### @benitorosenbergBenedek Rozemberczki

PhD student at the University of Edinburgh studying machine learning

**Karate club** is an unattended machine learning extension library for the NetworkX Python package. See the documentation **Here.**

The Karate Club consists of the most modern methods for unsupervised learning on graphically structured data. Simply put, it’s a Swiss Army Knife for small-scale graph mining research. First, network embedding techniques are provided at the node and diagram level. Second, it includes a variety of overlapping and non-overlapping community discovery methods. The implemented methods cover a wide range of conferences, workshops and contributions by well-known scientists (NetSci, Complenet), data mining (ICDM, CIKM, KDD), artificial intelligence (AAAI, IJCAI) and machine learning (NeurIPS, ICML, ICLR) Magazines.

**A simple example**

Karate Club makes using modern community recognition techniques pretty easy (see here for the related tutorial). The following snippet uses an overlapping community detection algorithm for a synthetic chart.

import networkx how nx

of Karate club import EgoNetSplitter g = nx.newman_watts_strogatz_graph (1000, 20th, 0.05) splitter = EgoNetSplitter (1.0) splitter.fit (g) print (splitter.get_memberships ())

**Design principles**

When we started Karate Club, we used an API-oriented machine learning system design to create an end-user-friendly machine learning tool. This API-oriented design principle involves a few simple ideas. In this section, these ideas and their obvious advantages are discussed in detail using suitable illustrative examples.
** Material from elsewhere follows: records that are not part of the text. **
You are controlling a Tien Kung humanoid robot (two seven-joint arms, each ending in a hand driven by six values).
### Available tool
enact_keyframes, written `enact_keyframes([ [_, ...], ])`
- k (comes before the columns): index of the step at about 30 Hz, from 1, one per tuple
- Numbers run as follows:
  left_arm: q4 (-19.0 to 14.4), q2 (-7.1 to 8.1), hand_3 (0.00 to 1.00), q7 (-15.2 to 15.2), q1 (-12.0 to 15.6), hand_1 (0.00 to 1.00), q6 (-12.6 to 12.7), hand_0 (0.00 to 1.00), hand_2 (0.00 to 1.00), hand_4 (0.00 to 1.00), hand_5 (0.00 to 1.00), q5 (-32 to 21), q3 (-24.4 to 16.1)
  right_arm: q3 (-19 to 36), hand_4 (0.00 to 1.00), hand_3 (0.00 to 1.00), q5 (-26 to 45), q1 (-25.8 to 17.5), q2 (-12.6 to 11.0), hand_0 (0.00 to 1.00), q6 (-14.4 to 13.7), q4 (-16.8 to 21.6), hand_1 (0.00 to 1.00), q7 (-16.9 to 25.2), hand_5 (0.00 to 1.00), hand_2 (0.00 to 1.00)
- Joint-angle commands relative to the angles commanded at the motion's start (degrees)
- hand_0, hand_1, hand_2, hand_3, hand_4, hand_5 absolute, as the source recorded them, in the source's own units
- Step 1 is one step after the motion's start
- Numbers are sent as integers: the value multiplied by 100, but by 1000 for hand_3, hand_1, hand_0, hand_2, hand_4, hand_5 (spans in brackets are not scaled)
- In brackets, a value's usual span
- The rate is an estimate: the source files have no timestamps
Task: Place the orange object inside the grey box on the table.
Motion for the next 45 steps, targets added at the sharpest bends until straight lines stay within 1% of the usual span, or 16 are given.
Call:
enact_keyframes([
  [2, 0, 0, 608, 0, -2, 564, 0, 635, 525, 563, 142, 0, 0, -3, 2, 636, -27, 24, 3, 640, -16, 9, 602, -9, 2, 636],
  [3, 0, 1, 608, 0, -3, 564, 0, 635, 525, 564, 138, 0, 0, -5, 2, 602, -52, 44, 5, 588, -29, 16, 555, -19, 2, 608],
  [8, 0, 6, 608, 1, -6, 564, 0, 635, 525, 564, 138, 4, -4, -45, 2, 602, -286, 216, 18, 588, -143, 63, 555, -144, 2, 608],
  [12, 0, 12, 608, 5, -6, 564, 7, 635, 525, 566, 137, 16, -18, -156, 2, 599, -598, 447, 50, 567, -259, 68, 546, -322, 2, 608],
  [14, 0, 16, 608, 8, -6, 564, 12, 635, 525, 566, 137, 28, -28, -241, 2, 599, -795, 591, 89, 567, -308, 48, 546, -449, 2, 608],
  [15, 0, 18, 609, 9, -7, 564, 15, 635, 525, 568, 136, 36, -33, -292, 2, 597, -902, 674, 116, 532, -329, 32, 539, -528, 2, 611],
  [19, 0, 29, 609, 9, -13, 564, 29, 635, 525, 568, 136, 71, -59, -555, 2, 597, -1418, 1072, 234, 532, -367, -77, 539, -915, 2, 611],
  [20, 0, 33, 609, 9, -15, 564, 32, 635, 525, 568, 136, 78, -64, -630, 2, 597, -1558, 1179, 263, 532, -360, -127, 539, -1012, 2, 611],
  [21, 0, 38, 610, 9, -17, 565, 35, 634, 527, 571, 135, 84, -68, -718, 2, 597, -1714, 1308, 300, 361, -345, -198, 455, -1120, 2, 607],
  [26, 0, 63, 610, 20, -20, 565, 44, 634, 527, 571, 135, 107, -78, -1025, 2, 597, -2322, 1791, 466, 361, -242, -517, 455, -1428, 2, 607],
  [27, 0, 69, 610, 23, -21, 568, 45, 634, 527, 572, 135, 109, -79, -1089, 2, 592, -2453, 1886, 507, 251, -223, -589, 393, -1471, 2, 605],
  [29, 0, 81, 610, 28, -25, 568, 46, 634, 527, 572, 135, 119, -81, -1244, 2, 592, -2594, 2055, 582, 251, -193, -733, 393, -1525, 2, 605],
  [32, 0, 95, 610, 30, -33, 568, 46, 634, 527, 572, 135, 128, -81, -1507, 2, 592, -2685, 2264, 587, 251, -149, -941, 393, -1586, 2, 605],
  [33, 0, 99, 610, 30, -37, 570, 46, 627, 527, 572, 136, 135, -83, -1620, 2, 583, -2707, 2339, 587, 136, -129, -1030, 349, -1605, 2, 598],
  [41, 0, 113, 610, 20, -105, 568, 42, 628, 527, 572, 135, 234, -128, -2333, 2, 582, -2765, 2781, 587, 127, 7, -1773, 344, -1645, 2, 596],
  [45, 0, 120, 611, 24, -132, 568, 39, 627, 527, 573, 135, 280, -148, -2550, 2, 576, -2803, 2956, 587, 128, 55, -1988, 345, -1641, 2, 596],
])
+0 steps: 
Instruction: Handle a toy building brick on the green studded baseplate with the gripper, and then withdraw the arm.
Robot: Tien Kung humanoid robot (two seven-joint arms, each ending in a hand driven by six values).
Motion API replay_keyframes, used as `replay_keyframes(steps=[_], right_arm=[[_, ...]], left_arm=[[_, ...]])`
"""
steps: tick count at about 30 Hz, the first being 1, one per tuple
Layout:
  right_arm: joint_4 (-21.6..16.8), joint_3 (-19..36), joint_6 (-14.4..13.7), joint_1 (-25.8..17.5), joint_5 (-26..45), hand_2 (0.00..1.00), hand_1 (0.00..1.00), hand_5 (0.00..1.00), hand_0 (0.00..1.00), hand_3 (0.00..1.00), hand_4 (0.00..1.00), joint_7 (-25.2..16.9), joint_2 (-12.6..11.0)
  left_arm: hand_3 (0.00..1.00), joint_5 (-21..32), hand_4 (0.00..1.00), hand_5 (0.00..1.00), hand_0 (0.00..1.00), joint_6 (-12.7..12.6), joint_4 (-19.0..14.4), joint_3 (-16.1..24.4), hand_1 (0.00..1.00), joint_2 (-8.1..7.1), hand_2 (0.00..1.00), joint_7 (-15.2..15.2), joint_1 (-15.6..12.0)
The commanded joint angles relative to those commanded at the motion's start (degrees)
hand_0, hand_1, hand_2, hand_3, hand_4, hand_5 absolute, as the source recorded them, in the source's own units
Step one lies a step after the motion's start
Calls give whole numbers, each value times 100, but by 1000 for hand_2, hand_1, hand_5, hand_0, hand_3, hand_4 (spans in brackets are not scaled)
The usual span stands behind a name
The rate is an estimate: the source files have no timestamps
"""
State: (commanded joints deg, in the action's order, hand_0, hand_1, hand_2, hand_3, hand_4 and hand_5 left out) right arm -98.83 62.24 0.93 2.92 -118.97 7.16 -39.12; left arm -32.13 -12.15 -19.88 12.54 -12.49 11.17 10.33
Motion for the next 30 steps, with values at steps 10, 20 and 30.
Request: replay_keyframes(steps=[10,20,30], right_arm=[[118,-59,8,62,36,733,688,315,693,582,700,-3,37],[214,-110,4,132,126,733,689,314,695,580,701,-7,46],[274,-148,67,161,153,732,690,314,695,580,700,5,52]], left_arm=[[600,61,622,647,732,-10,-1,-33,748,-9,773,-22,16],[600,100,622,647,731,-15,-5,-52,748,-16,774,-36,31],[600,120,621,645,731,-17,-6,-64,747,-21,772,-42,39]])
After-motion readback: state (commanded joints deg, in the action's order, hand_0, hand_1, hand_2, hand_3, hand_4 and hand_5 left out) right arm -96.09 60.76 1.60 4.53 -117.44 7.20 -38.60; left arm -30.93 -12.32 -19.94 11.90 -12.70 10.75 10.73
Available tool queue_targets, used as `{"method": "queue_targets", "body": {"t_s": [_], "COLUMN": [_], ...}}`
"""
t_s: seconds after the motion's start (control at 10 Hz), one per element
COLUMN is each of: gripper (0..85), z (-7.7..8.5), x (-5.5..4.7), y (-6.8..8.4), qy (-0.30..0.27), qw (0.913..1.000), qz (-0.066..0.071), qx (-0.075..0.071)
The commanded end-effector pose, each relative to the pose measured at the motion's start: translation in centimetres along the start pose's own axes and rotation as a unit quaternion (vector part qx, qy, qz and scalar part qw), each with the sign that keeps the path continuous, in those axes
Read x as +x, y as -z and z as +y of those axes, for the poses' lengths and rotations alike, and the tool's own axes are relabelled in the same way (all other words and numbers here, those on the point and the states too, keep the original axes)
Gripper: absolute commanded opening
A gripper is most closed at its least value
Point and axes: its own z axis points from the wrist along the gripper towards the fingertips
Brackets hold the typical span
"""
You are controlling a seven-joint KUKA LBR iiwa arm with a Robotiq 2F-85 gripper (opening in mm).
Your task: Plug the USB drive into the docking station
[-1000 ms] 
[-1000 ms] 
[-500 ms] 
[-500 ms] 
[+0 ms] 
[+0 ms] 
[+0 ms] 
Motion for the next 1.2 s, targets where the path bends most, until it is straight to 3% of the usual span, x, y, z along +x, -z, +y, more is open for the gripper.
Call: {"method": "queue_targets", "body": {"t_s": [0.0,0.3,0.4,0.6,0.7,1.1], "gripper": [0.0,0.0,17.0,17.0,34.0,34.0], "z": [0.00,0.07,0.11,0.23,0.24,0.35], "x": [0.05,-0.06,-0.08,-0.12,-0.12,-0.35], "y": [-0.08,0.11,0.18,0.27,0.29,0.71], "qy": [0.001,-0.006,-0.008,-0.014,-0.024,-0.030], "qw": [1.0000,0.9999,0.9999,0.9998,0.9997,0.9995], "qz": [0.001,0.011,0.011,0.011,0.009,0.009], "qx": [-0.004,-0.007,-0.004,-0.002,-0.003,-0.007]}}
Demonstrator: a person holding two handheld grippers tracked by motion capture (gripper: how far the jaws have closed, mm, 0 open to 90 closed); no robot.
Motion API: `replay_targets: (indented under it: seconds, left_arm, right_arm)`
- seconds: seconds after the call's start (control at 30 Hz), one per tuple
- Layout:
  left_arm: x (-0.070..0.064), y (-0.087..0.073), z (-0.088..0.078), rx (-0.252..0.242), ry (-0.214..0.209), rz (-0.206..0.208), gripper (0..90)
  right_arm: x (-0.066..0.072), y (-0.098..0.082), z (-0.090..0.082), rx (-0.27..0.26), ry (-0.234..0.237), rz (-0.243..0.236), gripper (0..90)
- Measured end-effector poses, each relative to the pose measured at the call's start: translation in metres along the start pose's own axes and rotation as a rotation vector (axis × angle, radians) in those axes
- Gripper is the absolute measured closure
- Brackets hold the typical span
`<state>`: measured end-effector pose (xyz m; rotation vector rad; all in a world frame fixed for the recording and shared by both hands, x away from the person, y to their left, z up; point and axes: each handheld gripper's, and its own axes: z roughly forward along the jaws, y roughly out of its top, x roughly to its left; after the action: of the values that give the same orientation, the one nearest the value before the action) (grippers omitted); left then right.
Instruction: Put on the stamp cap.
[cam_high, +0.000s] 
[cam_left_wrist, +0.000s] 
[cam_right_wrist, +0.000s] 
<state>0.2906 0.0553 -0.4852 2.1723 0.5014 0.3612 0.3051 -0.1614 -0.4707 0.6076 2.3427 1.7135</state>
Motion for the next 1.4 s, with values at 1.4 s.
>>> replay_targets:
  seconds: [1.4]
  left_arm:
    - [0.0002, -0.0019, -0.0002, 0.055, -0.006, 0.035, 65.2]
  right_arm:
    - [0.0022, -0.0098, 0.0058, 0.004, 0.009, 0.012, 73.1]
**Encapsulated model hyperparameters and inspection**

An unattended Karate Club model instance is created using the constructor of the appropriate Python object. This constructor has a default setting for hyperparameters that allows useful out-of-the-box model usage. In simple terms, this means that the end user does not need to understand the mechanics of the inner model in detail in order to use the methods implemented in our framework.

We set these default hyperparameters to achieve adequate learning and runtime performance. If necessary, these model hyperparameters can be changed at the time of model creation with the corresponding parameterization of the constructor. The hyperparameters are saved as public attributes to enable the model settings to be checked.

import networkx how nx

of Karate club import DeepWalk graph = nx.gnm_random_graph (100, 1000) model = DeepWalk () print (model.dimensions) model = DeepWalk (dimensions =64) print (model.dimensions)

We demonstrate the encapsulation of hyperparameters using the code snippet above. First, we would like to embed an Erdos-Renyi diagram generated by NetworkX with the default settings for hyperparameters.

When the model is built, we do not change these default hyperparameters and can print the default dimension hyperparameters. Second, we decided to set a different number of dimensions so that we would have created a new model and still have public access to the dimensions hyperparameter.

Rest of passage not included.